ABSTRACT

This book is being published at a critical time for the subject Art and Design. Despite the fact that Ofsted (2009) claim that it is one of the best-taught subjects in the curriculum, as we write, its status as a foundation subject is under threat. By the time this book is published, the decision over whether to deny its statutory status will have been taken. We have recently received positive recommendations from the Expert Panel for the National Curriculum Review (James et al. 2011), who not only claim that Art and Design should remain as a foundation subject at Key Stages 1, 2 and 3 but also recommend that it should be an option in the basic curriculum at Key Stage 4; nevertheless, we are still unsure how the government will respond. We hope that sense will prevail. John Steers’ chapter in this book gives an account of the negotiations that have been taking place between professional organisations such as NSEAD and the UK coalition government, and here sense does not appear to have been winning the day. Steers demonstrates how fraught the process has proved, irrefutable arguments for the subject being rejected in the coalition government’s rush to instigate a so-called English Baccalaureate (EBac). This qualification, in its current form at the beginning of 2012, denies a place for art and design. The EBac replicates, almost exactly, the Victorian ‘middle class’ curriculum of 1868 and thus regresses to a set of subjects designed to fortify the British Empire and its administrative needs at home and overseas.
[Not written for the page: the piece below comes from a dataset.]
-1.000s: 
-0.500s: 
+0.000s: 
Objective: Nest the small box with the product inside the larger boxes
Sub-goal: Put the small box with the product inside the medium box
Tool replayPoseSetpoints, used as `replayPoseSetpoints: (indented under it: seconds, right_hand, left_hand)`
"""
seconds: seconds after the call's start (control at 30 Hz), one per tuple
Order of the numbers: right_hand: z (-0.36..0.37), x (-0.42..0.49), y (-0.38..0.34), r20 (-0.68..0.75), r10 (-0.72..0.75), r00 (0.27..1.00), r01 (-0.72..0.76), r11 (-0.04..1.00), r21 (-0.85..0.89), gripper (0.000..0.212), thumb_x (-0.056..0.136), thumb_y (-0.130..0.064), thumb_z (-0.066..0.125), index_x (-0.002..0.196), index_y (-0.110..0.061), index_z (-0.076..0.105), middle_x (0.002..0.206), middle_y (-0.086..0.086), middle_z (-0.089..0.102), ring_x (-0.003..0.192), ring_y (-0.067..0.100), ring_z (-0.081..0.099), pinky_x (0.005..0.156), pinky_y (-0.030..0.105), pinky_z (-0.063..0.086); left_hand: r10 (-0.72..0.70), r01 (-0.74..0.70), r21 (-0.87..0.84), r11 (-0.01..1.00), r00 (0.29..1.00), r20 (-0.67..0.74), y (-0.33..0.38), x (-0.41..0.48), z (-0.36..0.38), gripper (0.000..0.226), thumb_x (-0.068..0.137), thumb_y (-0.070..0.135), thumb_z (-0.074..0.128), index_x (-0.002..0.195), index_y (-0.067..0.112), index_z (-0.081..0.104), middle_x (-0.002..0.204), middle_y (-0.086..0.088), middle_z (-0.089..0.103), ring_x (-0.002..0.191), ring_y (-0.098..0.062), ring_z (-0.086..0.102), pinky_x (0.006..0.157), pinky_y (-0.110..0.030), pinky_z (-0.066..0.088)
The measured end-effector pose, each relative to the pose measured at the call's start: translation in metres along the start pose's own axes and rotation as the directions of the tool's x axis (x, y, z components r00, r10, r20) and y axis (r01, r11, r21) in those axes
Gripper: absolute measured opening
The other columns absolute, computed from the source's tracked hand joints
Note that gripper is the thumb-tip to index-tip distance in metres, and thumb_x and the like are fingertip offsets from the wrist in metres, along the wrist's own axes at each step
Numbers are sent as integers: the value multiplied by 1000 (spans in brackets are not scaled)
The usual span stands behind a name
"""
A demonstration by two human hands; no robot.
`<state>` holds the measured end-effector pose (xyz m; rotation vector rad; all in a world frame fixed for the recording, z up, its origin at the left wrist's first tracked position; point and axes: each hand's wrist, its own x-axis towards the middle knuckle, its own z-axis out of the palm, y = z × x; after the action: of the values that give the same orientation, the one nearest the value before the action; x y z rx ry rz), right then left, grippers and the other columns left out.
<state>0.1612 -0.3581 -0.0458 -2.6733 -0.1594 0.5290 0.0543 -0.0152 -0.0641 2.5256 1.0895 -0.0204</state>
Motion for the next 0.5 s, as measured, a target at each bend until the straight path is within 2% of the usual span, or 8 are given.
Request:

The absence of art and design demonstrates politicians’ reactionary failure to acknowledge the development of one hundred and fifty years of art education (which has had a global reach) while also ignoring the needs of the twenty-first century. In particular they have chosen to overlook the pivotal role of art and the visual more widely within contemporary society, specifically in relation to communications, digital technologies, the built environment and international design and fine art networks.